Book Reviews

The Wench is Dead (Inspector Morse #8) by Colin Dexter

Who can resist a story within a story? This is the 8th instalment in the Inspector Morse series, but it didn’t matter a jot that I haven’t read the previous books.

Morse finds himself bed bound in hospital after surgery for a perforated ulcer. To while away the time he reads an account of the murder of a young woman in 1859, her body found in a stretch of the Oxford Canal, and the conviction of two men who were subsequently hanged for the crime. He becomes convinced that the two men were, in fact, innocent of the murder of Joanna Franks. Although the crime ‘was done a long time ago, [ ] and done ill’, Morse feels duty-bound to uncover the truth.
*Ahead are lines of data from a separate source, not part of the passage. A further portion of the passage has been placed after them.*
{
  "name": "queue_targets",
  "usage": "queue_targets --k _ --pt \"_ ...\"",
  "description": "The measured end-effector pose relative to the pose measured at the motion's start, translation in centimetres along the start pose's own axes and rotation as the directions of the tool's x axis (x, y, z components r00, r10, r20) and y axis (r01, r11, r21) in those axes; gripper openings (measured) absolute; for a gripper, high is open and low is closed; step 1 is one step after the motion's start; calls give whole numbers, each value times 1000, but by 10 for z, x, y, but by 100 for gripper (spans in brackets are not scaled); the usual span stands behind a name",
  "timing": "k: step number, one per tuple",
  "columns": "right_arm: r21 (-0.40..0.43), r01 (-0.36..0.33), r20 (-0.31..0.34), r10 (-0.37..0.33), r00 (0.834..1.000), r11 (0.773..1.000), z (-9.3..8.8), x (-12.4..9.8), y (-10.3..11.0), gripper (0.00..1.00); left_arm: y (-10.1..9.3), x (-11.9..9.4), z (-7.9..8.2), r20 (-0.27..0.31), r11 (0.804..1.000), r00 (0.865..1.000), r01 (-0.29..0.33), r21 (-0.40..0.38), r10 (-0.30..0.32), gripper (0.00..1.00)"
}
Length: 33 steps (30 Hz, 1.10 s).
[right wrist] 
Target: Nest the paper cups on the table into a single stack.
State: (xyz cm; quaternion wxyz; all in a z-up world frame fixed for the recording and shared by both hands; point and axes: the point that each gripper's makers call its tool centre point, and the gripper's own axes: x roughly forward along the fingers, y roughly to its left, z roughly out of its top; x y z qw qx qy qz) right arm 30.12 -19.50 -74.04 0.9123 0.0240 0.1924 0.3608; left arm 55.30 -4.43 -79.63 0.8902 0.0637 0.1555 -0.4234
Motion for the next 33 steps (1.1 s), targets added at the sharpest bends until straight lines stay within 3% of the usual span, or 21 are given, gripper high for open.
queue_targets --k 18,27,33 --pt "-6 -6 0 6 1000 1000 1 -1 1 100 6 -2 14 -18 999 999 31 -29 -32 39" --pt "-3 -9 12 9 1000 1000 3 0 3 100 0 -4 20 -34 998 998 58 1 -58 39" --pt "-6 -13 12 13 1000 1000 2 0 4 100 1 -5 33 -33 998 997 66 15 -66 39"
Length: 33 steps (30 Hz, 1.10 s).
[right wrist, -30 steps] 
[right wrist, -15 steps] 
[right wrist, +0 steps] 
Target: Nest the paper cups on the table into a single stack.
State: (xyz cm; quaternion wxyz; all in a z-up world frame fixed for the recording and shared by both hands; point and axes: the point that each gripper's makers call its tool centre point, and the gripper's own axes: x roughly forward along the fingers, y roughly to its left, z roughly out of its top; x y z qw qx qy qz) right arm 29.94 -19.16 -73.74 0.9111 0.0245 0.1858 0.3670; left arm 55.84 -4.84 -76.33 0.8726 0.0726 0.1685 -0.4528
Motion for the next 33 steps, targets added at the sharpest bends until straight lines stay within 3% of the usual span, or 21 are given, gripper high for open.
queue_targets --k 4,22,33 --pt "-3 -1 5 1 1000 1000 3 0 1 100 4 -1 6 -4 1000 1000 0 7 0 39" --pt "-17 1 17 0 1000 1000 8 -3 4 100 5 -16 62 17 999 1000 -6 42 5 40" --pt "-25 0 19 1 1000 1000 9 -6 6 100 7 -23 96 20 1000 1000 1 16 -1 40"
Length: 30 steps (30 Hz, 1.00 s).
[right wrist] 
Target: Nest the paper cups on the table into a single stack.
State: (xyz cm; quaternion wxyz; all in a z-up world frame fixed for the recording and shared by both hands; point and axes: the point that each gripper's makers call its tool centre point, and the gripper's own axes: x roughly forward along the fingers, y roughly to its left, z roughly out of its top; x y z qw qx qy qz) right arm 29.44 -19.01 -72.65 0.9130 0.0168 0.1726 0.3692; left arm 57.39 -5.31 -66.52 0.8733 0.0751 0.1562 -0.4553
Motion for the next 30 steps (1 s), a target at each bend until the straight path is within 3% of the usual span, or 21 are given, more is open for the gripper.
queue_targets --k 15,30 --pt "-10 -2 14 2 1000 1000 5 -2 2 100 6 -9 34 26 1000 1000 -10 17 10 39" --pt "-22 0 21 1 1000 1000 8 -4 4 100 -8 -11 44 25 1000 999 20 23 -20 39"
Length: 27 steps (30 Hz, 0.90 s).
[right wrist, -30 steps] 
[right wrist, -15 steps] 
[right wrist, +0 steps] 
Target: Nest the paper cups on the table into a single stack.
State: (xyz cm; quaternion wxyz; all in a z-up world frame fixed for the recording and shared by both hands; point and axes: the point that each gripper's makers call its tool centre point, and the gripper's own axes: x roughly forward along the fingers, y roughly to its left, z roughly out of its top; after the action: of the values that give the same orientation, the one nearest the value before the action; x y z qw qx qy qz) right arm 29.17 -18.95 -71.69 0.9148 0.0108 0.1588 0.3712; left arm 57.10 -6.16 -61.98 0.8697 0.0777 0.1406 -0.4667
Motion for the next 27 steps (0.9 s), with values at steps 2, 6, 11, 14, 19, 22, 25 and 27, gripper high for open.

He relies on the ever reliable Sergeant Lewis to do much of the legwork of his investigation, and is also ably assisted by Christine Greenaway, a librarian at The Bodleian, whose father is in the same ward as Morse. It’s a treat to read the dialogue between Morse and Lewis, and to see Morse realise what a treasure Lewis is to him, both as a colleague and as a friend.

My only complaint about this book is the constant referencing to all the very attractive (younger) women who seem to find Morse totally irresistible. Perhaps some wishful thinking on the author’s behalf? Even the crusty, Scottish ward matron falls under his spell (apparently).

But there is an undercurrent of sadness to Morse: he refers to being relieved that he doesn’t have to buy anyone a gift for Christmas, and received only a handful of Christmas cards. Christine Greenaway notes that ‘his eyes had held hers for a few seconds, but she had been conscious neither of their blueness nor of their authority: only their melancholy and their vulnerability’.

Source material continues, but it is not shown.